À Poumpoumré, dans les services de l’archevêché, l’émotion est palpable. Une messe spéciale est prévue ce lundi soir à la cathédrale Sainte-Thérèse de l’Enfant Jésus de Garoua, en hommage au défunt pontife. Mgr Ambassa Ndjodo a rappelé que le pape François « aimait particulièrement la province ecclésiastique de Garoua ».
Il avait également nommé Mgr Emmanuel Abbo à la tête du diocèse de Ngaoundéré et Mgr Bruno Ateba Edo à celui de Maroua-Mokolo, consolidant une génération de pasteurs enracinés dans le nord du pays.
Un voyage manqué, un regret latent
Longtemps, on a cru que le pape François se rendrait au Cameroun. En 2015, lors de son voyage en Afrique centrale, une escale à Yaoundé avait été envisagée. Mais les contraintes sécuritaires et logistiques ont orienté le Saint-Père vers Bangui, la capitale de la Centrafrique.

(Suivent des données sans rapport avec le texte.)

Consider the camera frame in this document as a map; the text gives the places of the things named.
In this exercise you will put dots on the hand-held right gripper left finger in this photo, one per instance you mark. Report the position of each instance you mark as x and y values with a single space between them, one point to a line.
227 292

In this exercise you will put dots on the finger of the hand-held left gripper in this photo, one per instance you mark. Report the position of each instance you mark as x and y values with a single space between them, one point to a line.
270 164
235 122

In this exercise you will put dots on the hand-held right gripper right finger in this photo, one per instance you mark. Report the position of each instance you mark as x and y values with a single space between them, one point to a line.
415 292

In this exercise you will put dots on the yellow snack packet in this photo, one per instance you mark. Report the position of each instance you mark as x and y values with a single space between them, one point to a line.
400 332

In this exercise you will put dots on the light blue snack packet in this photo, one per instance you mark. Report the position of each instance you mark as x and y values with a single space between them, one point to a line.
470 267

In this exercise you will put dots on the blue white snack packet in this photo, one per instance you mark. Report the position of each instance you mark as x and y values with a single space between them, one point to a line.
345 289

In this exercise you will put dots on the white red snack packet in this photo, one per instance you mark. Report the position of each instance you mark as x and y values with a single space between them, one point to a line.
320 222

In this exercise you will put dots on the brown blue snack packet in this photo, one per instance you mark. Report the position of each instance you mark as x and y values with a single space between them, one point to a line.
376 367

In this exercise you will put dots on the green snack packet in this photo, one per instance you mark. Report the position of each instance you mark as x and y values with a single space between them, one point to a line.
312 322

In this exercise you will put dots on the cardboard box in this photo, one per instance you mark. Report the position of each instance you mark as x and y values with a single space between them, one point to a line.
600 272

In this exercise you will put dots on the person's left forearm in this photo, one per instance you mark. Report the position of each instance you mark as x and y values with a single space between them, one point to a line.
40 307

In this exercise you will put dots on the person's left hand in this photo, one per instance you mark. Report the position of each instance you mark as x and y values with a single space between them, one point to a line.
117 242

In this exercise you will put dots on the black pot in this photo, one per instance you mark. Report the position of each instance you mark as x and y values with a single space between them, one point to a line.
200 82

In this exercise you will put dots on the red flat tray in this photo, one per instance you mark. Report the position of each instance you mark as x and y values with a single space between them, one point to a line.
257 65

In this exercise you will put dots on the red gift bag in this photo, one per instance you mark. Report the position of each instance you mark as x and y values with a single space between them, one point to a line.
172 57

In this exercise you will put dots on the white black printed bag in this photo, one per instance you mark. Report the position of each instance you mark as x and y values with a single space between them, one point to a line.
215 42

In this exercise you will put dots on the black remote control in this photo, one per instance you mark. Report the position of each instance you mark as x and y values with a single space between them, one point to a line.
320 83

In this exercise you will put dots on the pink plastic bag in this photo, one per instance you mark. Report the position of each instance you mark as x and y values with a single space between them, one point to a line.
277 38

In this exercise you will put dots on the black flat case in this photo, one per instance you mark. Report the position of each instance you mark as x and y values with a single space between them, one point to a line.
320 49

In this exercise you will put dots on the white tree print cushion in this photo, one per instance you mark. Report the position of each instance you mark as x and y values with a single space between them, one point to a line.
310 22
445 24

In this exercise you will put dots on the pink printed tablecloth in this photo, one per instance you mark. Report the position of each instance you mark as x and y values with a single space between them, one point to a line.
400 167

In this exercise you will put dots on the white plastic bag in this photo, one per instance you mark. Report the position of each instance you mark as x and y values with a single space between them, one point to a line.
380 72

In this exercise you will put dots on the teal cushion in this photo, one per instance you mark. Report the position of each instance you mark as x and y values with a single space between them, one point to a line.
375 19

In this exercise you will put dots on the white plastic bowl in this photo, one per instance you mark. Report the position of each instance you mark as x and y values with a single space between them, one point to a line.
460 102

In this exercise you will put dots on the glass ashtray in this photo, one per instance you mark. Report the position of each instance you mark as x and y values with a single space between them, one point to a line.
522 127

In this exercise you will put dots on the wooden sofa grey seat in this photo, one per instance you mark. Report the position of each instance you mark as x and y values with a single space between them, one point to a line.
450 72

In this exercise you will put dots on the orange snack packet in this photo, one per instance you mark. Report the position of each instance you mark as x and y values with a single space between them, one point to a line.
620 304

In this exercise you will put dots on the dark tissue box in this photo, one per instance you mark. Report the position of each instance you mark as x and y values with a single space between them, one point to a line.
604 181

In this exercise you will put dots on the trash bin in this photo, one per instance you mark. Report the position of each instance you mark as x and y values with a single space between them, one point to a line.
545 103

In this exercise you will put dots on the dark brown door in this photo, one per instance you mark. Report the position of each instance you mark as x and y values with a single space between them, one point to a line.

Ce déplacement historique a marqué les esprits, mais a aussi laissé un goût d’inachevé chez de nombreux Camerounais. « Le pape François ne nous a pas oubliés, mais il a préféré ne pas se montrer », confiait récemment un prêtre du diocèse de Douala.
Aujourd’hui, alors que le monde catholique pleure François, le Cameroun se souvient d’un pape qui n’aura jamais foulé son sol, mais qui aura souvent touché son cœur. Une figure distante et proche à la fois, qui laisse un héritage fait d’équilibre, de retenue et de lucidité.